N’oubliez pas que vous pouvez toujours refuser. Si les conditions vous semblent abusives, elles le sont probablement. Je vous suggère de définir vos conditions minimales avant de commencer à recevoir des offres d’emploi.

Vacances d’été

Les vacances d’été permettent de terminer l’écriture d’un ouvrage et de planifier vos travaux de recherche de manière à y consacrer moins de temps pendant le trimestre. Prenez une décision stratégique : qu’est-ce qui conférera le plus de valeur à votre curriculum vitæ? À quoi les comités d’embauche accorderont-ils de l’importance? Préparez une liste de publications que vous pourrez afficher dans vos documents d’emploi.

Lorsque vous planifierez vos cours, vous ferez sans doute du travail non rémunéré, car de nombreux postes contractuels ne commencent qu’au début de septembre. Lorsque vous n’occupez pas d’emploi pendant l’été ou un trimestre, vous pouvez faire une demande d’assurance-emploi; c’est d’ailleurs ce que vous devriez faire si vous avez payé vos cotisations toute l’année. Assurez-vous de vous familiariser à l’avance avec l’assurance-emploi.

Trimestres d’automne et d’hiver

En cours de trimestre, n’oubliez pas de vous accorder du temps. Afin d’éviter que les courriels et les préparatifs de cours s’accumulent, réservez-vous du temps : déterminez le temps minimal nécessaire pour préparer vos cours, ajoutez à cela une période tampon et du temps pour les activités de votre département, puis réservez le reste de votre journée aux formulaires de demande et à la rédaction. Ne renoncez jamais à ce temps. Essayez de réserver un moment pour répondre à vos courriels et respectez-le. De plus, soyez ferme pour ce qui est des heures où vous travaillez et celles où vous ne travaillez pas; faites de votre mieux pour respecter votre horaire et n’en dérogez qu’exceptionnellement.

Il se peut que vos étudiants vous demandent quelle matière vous enseignerez au prochain trimestre ou l’année suivante.
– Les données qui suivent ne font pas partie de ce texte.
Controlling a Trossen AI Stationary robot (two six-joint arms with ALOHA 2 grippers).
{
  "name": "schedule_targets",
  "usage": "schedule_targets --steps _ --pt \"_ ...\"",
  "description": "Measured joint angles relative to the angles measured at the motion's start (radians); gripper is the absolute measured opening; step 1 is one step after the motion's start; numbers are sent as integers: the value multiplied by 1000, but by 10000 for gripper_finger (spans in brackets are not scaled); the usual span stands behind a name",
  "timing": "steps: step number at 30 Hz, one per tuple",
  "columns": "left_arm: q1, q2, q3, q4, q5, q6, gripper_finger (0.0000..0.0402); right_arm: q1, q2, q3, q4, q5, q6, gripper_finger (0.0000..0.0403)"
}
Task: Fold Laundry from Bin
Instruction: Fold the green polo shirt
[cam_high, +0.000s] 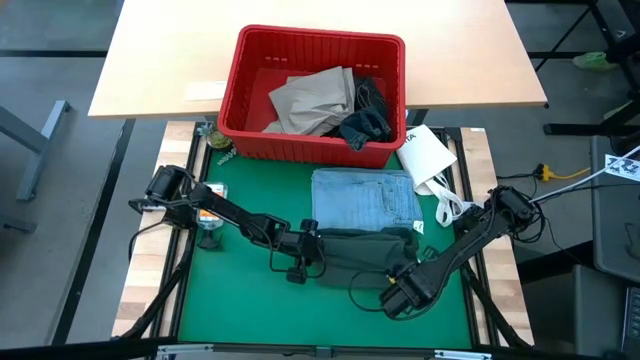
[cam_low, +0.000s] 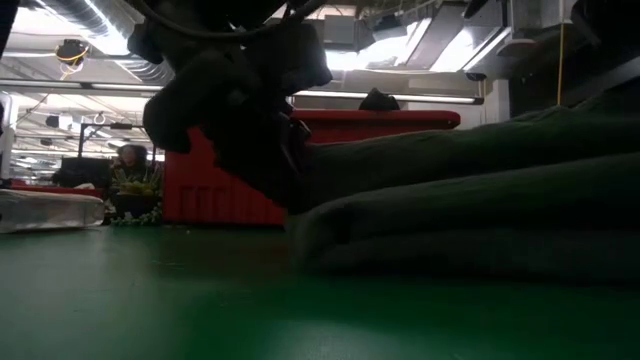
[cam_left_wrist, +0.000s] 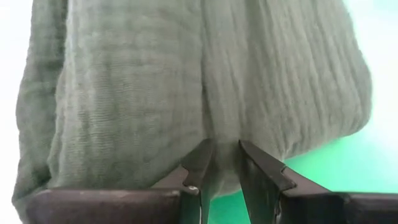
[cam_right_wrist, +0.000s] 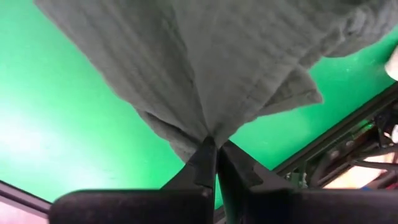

Ne soyez pas mal à l’aise, parlez franchement à vos étudiants et expliquez-leur que bon nombre des chargés de cours de leur université occupent un poste temporaire. Les étudiants jouent un rôle important dans la revendication de meilleures conditions de travail pour les professeurs contractuels, en partie parce que la précarité de la main-d’œuvre enseignante les touche de très près.

Et maintenant?

Les postes contractuels ne risquent pas de disparaître à court terme. Beaucoup de correctifs doivent y être apportés, et les universités doivent améliorer leurs relations avec leur personnel contractuel. Vous, candidat ou titulaire d’un poste contractuel, avez peut-être l’impression de ne pas avoir votre mot à dire, mais c’est faux. Durant une entrevue, vous évaluez l’établissement au même titre qu’il vous évalue, et vous avez la possibilité d’accepter ou de refuser son offre. Refuser un emploi est difficile et s’en absenter l’est encore plus. Mais votre pouvoir réside dans votre capacité d’évoluer dans un cadre et de le quitter au moment où vous le décidez.

Jessica Romney est professeure adjointe en lettres classiques au Département des sciences humaines de l’Université MacEwan. Elle est également directrice générale de la Maple League of Universities.